WEBSITES AND ADDITIONAL RESOURCES
Primarily a residential suburb, Chevy Chase also borders a popular shopping district, Friendship Heights, featuring several malls and a variety of shops and restaurants. Chevy Chase is home to the National 4-H Center, where the National Science Bowl is held in late April or early May.
Chevy Chase is served by the Montgomery County Public Schools.
Chevy Chase was unincorporated farmland in the years before 1890, during which time Senator Francis G. Newlands of Nevada and his partners began the aggressive acquisition of land in northwestern Washington, D.C., and southern Montgomery County, Maryland, for the purpose of developing a residential streetcar suburb for Washington, DC. (See Washington streetcars.) The Chevy Chase Land Company was founded in 1890, and its eventual holdings of more than 1,700 acres (6.9 km2) would extend along the present-day Connecticut Avenue from Florida Avenue north to Jones Bridge Road. The Chevy Chase Land Company would build houses for no less than $5,000 on Connecticut Avenue or less than $3,000 on a side street.

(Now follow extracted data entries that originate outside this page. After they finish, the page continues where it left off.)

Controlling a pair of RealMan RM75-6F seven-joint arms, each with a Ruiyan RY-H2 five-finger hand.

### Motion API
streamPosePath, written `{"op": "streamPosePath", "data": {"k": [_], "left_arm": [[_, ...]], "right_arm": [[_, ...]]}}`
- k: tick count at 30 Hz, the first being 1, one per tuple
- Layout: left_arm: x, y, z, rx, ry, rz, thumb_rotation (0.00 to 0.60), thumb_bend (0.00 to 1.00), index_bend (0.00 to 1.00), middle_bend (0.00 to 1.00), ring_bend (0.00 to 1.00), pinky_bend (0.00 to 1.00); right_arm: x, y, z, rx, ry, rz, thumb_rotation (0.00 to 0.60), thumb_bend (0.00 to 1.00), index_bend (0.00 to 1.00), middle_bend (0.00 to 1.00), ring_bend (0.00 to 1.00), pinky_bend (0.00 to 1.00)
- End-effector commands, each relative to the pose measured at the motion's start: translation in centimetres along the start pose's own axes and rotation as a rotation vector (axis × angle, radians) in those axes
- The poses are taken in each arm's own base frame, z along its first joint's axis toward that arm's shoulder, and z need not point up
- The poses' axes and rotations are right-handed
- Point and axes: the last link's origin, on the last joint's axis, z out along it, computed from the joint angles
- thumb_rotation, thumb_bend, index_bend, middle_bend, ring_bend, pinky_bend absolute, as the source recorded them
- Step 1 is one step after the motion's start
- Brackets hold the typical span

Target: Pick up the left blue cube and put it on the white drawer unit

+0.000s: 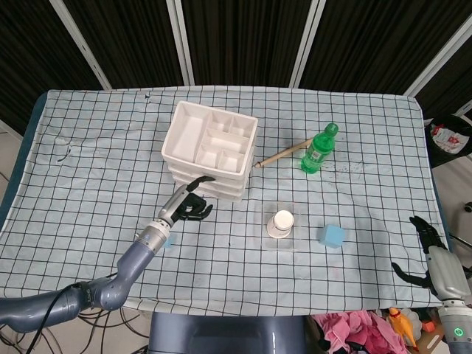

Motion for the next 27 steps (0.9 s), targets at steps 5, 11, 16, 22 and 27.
{"op": "streamPosePath", "data": {"k": [5, 11, 16, 22, 27], "left_arm": [[0.0, 0.0, 0.0, -0.001, -0.003, 0.002, 0.6, 0.44, 0.16, 0.93, 0.88, 0.82], [-0.1, -0.1, -0.2, 0.001, -0.01, 0.0, 0.6, 0.44, 0.17, 0.93, 0.88, 0.82], [-0.2, -0.1, -0.4, 0.0, -0.018, 0.003, 0.6, 0.44, 0.19, 0.93, 0.88, 0.82], [-0.4, -0.1, -0.7, 0.0, -0.029, 0.008, 0.6, 0.44, 0.19, 0.93, 0.88, 0.82], [-0.5, -0.3, -1.2, 0.0, -0.039, 0.016, 0.6, 0.44, 0.2, 0.93, 0.88, 0.82]], "right_arm": [[0.0, 0.0, 0.0, 0.0, 0.0, 0.0, 0.6, 0.22, 0.06, 0.0, 0.0, 0.19], [0.0, 0.0, 0.0, 0.0, 0.0, -0.001, 0.6, 0.22, 0.06, 0.0, 0.0, 0.19], [0.0, 0.0, 0.0, 0.001, 0.0, 0.0, 0.6, 0.22, 0.06, 0.0, 0.0, 0.19], [0.0, 0.0, -0.1, 0.001, 0.001, 0.001, 0.6, 0.22, 0.06, 0.0, 0.0, 0.19], [0.0, -0.1, -0.1, 0.002, 0.001, 0.001, 0.6, 0.22, 0.06, 0.0, 0.0, 0.19]]}}
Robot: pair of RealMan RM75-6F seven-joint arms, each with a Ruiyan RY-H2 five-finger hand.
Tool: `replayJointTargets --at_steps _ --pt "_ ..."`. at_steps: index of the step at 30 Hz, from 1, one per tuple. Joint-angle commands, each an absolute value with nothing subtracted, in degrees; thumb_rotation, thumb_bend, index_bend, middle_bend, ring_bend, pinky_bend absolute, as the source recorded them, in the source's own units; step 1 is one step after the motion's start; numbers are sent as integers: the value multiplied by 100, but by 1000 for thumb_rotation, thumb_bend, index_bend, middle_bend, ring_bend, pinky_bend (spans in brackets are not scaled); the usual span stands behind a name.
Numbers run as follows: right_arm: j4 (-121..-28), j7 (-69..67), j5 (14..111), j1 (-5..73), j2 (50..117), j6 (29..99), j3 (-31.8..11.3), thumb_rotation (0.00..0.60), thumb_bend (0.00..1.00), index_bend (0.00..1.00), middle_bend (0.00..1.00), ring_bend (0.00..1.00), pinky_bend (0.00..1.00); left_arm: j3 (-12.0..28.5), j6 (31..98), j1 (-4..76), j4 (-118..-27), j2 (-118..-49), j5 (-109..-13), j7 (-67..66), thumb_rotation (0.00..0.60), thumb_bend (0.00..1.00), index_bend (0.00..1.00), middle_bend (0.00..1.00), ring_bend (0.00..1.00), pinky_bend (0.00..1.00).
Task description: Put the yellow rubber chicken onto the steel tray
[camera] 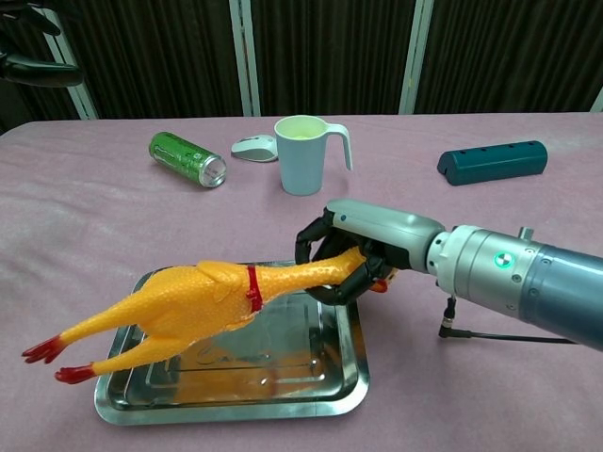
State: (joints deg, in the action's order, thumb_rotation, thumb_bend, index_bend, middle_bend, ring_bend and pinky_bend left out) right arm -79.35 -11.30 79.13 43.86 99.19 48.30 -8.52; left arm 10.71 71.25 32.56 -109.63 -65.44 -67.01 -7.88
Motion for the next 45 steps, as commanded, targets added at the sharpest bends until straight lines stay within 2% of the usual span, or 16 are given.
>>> replayJointTargets --at_steps 1,3,5,7,9,11,20,27,29,30,33,35,37,41,45 --pt "-7848 -969 7767 4399 9997 4800 -877 600 823 638 640 523 667 1093 7107 3250 -10961 -6544 -6694 -792 518 0 0 58 96 340" --pt "-7874 -904 7731 4412 9952 4730 -848 600 709 457 518 389 509 1107 7087 3249 -10957 -6550 -6685 -804 519 0 0 57 96 338" --pt "-7935 -868 7698 4440 9879 4619 -816 600 511 262 375 233 335 1125 7059 3255 -10958 -6557 -6673 -809 519 0 0 54 95 336" --pt "-8001 -775 7666 4466 9791 4544 -797 600 346 123 269 130 228 1149 7042 3259 -10970 -6564 -6667 -812 517 0 0 51 88 335" --pt "-8100 -708 7668 4455 9722 4578 -793 600 210 21 183 50 147 1173 7041 3266 -10987 -6572 -6677 -836 519 0 0 46 79 334" --pt "-8195 -652 7681 4440 9660 4631 -794 600 154 0 136 16 99 1185 7028 3270 -11004 -6578 -6669 -862 519 0 0 44 78 333" --pt "-8555 -464 7710 4378 9364 4841 -825 600 48 0 59 0 0 1232 7029 3249 -11075 -6572 -6681 -918 520 0 0 38 78 327" --pt "-8892 -362 7922 4188 8933 5308 -839 600 45 0 55 0 16 1287 7129 3191 -11065 -6530 -6722 -925 514 0 0 42 78 312" --pt "-9000 -351 7998 4073 8747 5541 -848 600 45 1 69 8 69 1278 7165 3161 -11031 -6515 -6736 -954 529 0 0 44 78 295" --pt "-9044 -362 8025 4003 8648 5668 -855 600 46 11 82 16 92 1268 7177 3141 -11012 -6504 -6746 -957 555 0 0 45 78 282" --pt "-9121 -424 8069 3714 8357 6208 -930 600 146 154 184 107 198 1198 7238 3045 -10930 -6441 -6761 -1028 600 0 0 50 78 259" --pt "-9119 -438 8062 3538 8206 6516 -979 600 272 322 273 197 280 1145 7302 2964 -10864 -6412 -6788 -1049 600 0 1 63 78 250" --pt "-9102 -398 8031 3385 8033 6741 -1009 600 320 397 306 227 294 1081 7369 2871 -10799 -6390 -6822 -1042 600 0 22 90 79 248" --pt "-8957 -142 7942 3082 7717 7145 -1032 600 331 415 317 238 297 949 7565 2632 -10648 -6360 -6959 -904 600 4 81 116 85 248" --pt "-8718 128 7842 2736 7519 7566 -1006 600 331 399 317 238 296 776 7965 2299 -10357 -6438 -7221 -784 600 6 95 122 85 221"
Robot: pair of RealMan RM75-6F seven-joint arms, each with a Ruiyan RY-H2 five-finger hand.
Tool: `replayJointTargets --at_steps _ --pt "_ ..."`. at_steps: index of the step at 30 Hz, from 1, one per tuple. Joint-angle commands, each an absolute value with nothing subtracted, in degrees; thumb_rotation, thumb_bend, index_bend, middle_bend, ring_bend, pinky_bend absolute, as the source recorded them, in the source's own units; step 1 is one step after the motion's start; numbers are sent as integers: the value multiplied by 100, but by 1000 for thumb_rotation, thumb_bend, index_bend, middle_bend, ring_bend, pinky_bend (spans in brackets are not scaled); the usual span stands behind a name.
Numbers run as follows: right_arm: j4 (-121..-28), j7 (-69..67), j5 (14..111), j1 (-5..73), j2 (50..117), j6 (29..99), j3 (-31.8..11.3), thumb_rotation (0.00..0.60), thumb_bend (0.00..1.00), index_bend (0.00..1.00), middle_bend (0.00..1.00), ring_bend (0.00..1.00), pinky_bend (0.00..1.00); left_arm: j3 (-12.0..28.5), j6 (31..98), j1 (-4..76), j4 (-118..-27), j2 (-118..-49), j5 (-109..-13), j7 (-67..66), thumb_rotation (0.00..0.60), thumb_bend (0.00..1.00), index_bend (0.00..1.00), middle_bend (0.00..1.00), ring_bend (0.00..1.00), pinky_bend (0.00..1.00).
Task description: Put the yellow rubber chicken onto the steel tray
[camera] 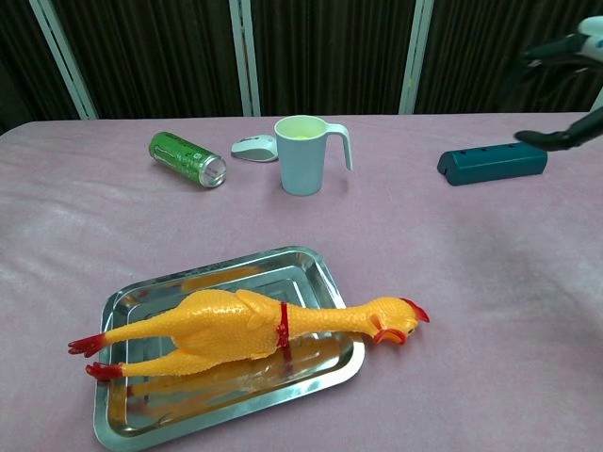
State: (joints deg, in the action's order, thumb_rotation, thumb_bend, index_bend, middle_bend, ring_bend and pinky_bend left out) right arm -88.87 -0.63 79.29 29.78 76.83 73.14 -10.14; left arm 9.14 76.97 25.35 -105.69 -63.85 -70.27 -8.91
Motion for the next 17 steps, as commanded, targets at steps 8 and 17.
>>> replayJointTargets --at_steps 8,17 --pt "-8497 393 7596 2079 7181 7917 -736 600 331 179 263 101 163 394 8496 1711 -9859 -6526 -7779 -301 600 6 98 103 85 161" --pt "-8505 35 7700 1397 7091 8478 -522 600 331 147 242 75 126 27 8832 1171 -9507 -6627 -8215 99 600 5 76 89 79 126"
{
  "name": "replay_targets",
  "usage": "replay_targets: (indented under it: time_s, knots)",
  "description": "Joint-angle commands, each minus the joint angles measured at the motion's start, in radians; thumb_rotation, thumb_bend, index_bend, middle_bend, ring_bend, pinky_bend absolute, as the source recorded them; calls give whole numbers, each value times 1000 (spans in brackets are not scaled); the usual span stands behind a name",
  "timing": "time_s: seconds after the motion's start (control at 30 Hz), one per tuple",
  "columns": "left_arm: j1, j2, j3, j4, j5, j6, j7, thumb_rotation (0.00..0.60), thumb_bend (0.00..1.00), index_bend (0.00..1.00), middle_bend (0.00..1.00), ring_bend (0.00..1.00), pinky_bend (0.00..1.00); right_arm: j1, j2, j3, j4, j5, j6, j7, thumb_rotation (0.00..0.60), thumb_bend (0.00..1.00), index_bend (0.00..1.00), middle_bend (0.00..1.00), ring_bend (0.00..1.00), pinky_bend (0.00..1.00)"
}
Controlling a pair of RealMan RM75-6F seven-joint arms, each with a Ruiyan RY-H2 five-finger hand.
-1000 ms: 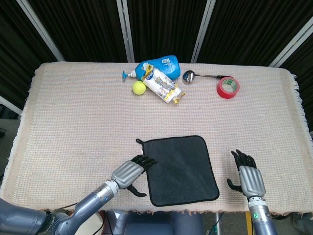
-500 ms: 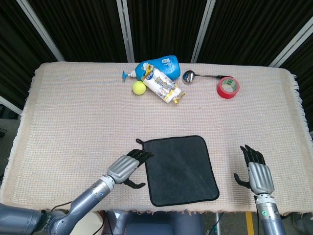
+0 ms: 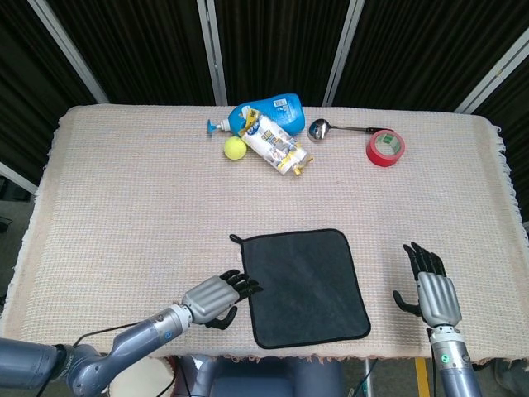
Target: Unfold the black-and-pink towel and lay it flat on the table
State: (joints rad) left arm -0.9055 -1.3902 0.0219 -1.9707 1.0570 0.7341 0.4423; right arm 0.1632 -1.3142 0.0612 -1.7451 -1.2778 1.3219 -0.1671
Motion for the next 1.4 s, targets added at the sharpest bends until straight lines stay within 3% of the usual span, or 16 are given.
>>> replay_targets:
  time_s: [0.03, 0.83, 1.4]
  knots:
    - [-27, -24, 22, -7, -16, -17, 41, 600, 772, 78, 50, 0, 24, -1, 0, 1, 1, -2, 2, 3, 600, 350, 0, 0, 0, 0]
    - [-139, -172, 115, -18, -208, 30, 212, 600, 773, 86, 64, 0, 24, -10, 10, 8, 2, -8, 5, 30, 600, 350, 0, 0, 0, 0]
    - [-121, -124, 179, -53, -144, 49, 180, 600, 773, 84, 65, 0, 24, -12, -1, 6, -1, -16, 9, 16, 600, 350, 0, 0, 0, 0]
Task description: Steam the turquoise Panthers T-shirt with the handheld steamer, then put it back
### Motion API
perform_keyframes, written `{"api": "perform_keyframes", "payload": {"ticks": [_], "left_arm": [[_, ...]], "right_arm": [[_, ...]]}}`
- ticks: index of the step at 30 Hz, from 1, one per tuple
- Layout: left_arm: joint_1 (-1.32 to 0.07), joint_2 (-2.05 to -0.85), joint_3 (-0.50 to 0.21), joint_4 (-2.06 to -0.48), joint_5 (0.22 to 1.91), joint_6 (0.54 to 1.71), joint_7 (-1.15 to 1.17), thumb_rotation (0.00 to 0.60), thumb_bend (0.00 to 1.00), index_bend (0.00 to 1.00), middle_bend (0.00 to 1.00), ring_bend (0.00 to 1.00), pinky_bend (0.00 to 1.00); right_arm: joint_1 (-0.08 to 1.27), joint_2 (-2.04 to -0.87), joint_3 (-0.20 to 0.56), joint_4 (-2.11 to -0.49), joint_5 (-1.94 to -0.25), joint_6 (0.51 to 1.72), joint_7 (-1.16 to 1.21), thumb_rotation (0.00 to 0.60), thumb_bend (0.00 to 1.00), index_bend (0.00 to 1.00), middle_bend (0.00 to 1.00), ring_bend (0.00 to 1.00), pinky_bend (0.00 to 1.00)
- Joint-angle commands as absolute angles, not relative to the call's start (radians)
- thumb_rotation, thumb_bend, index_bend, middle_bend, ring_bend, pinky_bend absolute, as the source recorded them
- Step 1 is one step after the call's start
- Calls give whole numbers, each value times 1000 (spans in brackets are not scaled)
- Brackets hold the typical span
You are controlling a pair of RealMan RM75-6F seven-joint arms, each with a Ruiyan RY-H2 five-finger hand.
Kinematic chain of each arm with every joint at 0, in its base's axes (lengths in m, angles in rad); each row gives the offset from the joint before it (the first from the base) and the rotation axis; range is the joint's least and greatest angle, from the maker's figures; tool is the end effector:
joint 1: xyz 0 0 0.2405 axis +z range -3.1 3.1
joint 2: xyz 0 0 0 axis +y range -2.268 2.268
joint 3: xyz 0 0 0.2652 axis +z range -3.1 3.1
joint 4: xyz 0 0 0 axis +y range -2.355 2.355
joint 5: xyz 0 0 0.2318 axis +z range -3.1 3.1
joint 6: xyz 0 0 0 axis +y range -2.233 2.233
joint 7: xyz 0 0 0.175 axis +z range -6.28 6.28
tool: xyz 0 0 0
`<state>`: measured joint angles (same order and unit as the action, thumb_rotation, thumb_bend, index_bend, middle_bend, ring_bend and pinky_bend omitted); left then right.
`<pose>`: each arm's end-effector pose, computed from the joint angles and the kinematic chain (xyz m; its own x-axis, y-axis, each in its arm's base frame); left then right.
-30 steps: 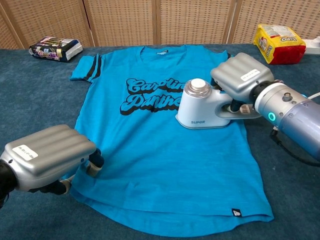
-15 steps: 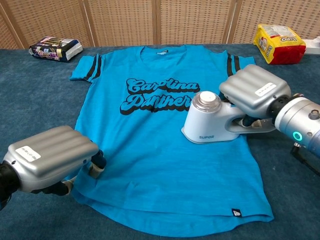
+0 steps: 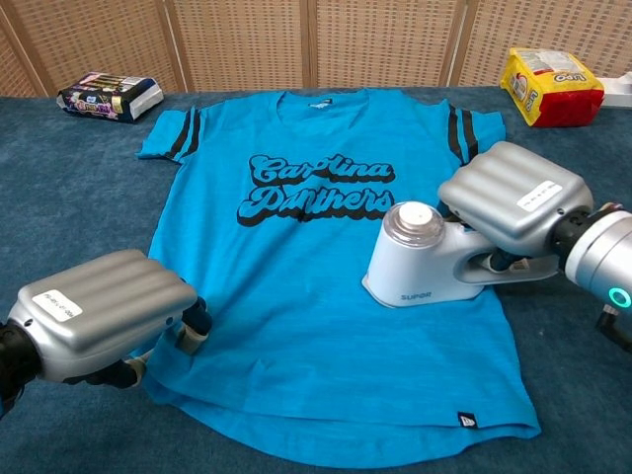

The name “Chevy Chase” was taken from one of the absorbed plots of land. Its name in turn, according to the Village of Chevy Chase’s official history, can be traced to the larger tract of land called “Cheivy Chace” that was patented to Colonel Joseph Belt from Lord Baltimore on July 10, 1725. It has historic associations to a 1388 battle between Lord Percy of England and Earl Douglas of Scotland. At issue in this “chevauchée” (a French word describing a border raid) were hunting grounds or a “chace” in the Cheviot Hills of Northumberland and Otterburn.